Information about Morocco
In 788, about a century after the Arab conquest of North Africa, successive Moorish dynasties began to rule in Morocco.
In the 16th century, the Sa'adi monarchy, particularly under Ahmad AL-MANSUR (1578-1603), repelled foreign invaders and inaugurated a golden age.
The Alaouite dynasty, to which the current Moroccan royal family belongs, established a sultanate in Morocco beginning in the 17th century.
In 1860, Spain occupied northern Morocco and ushered in a half century of trade rivalry among European powers that saw Morocco's sovereignty steadily erode; in 1912, the French imposed a protectorate over the country.

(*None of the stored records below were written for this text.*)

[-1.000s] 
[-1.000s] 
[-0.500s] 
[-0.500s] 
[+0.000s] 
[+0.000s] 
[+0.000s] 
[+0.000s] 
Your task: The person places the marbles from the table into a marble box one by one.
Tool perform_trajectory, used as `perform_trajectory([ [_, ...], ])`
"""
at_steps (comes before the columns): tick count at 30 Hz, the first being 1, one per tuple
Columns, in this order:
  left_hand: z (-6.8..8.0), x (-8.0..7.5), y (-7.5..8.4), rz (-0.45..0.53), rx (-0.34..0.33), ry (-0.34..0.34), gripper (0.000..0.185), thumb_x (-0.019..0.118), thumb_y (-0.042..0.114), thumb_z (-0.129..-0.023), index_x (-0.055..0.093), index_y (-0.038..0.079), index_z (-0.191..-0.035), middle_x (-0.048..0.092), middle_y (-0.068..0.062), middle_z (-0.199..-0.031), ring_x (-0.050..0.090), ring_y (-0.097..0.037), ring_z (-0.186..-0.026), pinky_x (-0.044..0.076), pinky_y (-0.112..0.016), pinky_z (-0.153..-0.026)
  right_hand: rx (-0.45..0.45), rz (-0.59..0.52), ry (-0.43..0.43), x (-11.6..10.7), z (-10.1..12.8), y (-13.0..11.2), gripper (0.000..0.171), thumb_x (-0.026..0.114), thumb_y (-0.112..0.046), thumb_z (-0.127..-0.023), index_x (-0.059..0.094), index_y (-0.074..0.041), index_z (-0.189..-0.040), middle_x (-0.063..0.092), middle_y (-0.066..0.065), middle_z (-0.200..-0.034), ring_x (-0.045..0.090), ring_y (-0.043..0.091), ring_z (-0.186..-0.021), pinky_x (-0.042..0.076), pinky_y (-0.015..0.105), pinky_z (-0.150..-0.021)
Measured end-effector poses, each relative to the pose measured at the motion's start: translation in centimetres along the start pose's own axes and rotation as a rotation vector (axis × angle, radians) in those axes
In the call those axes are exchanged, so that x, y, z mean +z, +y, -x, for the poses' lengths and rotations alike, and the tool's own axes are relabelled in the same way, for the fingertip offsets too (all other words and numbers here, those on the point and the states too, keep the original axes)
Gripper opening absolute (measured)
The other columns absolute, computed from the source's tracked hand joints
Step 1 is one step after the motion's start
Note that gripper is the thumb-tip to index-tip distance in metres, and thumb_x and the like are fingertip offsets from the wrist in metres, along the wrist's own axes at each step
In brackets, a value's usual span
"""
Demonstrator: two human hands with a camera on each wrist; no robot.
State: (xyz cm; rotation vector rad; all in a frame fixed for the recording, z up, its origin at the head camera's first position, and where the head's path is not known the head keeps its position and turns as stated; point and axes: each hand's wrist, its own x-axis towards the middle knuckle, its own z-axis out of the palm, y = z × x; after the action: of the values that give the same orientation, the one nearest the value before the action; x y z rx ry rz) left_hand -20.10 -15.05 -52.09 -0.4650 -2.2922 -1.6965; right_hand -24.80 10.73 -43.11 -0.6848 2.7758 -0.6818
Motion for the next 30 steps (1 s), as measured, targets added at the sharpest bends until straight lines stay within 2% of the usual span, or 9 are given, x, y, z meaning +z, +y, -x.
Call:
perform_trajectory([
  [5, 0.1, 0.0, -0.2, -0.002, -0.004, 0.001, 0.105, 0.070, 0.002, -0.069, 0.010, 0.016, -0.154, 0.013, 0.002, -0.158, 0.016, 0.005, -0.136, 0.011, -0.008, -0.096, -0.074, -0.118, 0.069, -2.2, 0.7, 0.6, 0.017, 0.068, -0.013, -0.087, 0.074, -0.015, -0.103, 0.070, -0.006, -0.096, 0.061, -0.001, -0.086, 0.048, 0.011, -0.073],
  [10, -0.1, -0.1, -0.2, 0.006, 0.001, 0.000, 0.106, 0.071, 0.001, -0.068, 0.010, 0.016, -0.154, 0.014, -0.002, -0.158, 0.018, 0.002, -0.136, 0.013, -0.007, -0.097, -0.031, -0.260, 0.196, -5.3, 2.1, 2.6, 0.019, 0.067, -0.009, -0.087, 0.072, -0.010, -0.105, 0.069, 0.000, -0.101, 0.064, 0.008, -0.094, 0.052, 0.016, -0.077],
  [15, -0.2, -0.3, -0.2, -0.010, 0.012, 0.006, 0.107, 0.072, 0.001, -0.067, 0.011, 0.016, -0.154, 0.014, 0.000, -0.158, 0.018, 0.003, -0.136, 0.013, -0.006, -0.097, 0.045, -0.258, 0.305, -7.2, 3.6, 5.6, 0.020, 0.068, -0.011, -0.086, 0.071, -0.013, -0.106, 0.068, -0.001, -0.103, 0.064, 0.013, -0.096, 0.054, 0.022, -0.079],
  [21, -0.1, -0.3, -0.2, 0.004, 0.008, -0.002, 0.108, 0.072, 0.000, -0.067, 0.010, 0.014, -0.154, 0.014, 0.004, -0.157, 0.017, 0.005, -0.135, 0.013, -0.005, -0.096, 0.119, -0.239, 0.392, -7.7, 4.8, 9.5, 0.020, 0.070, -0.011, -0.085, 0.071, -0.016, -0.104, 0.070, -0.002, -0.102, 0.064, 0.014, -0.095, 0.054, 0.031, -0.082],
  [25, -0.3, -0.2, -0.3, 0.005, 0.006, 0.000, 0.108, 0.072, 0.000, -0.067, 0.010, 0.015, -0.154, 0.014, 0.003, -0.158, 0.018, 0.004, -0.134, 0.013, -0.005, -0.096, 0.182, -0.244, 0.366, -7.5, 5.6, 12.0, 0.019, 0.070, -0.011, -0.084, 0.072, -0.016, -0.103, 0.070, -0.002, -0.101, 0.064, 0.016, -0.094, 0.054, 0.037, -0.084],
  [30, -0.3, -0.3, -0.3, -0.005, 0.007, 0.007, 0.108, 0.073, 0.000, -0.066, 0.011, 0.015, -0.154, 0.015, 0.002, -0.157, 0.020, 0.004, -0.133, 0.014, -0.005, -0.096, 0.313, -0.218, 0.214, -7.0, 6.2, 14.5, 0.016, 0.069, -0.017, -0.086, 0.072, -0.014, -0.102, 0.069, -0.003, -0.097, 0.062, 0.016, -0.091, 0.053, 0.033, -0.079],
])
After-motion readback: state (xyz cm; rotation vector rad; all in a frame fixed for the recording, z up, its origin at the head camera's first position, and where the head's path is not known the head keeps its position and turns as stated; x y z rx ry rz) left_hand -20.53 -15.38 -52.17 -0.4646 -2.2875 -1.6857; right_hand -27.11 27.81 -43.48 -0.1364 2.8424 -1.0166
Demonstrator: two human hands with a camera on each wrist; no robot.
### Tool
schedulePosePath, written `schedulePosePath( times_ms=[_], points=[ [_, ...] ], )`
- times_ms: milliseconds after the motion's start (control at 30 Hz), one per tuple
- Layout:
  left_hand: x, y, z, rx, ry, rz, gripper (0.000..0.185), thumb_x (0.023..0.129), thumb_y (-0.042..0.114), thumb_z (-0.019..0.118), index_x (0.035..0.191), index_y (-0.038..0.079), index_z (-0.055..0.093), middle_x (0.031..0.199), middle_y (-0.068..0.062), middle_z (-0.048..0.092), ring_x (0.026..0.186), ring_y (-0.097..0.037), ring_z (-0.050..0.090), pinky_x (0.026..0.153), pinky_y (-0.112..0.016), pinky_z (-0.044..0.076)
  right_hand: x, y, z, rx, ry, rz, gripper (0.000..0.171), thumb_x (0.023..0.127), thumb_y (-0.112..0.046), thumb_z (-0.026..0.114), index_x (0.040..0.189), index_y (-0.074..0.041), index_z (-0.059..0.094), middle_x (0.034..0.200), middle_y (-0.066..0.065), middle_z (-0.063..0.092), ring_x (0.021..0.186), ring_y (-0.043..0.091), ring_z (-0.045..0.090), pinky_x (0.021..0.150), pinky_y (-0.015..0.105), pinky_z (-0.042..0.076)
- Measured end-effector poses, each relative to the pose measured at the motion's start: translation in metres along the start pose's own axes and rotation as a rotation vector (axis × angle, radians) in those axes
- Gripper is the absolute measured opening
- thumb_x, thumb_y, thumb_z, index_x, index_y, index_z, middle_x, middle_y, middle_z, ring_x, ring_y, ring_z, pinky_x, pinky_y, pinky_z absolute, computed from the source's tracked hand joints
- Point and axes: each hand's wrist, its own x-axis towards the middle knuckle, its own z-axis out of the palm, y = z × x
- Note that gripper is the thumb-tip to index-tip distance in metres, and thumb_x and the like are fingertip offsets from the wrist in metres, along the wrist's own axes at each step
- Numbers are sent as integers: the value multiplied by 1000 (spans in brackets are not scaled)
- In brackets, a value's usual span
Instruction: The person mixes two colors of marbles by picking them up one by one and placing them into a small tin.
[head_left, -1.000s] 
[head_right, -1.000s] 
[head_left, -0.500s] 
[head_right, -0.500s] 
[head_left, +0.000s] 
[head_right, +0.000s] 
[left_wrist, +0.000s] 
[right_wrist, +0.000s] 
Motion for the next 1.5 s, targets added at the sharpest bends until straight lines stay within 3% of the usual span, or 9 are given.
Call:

A protracted independence struggle with France ended successfully in 1956.
The internationalized city of Tangier and most Spanish possessions were turned over to the new country that same year.
Sultan MOHAMMED V, the current monarch's grandfather, organized the new state as a constitutional monarchy and in 1957 assumed the title of king.
Morocco annexed Western Sahara during the late 1970s, but final resolution on the status of the territory remains unresolved.
Gradual political reforms in the 1990s resulted in the establishment of a bicameral legislature, which first met in 1997.
Under King MOHAMMED VI - who in 1999 succeeded his father to the throne - human rights have improved.
Morocco enjoys a moderately free press, but the government occasionally takes action against journalists who report on three broad subjects considered to be taboo: the monarchy, Islam, and the status of Western Sahara.
Despite the continuing reforms, ultimate authority remains in the hands of the monarch.
Influenced by protests elsewhere in the Middle East and North Africa, thousands of Moroccans in February and March 2011 rallied in Rabat and several other major cities to demand constitutional reform and more democracy and to protest government corruption and high food prices.
Police response to most of the protests was subdued compared to the violence elsewhere in the region.
In early March, King MOHAMMED VI agreed to establish a commission to reform the country's constitution; a popular referendum held in early July 2011 overwhelmingly approved the new constitution.
Above picture: The Mausoleum of Mohammed V in Rabat contains the tombs of the king and his two sons, the late King Hassan II and Prince Abdallah.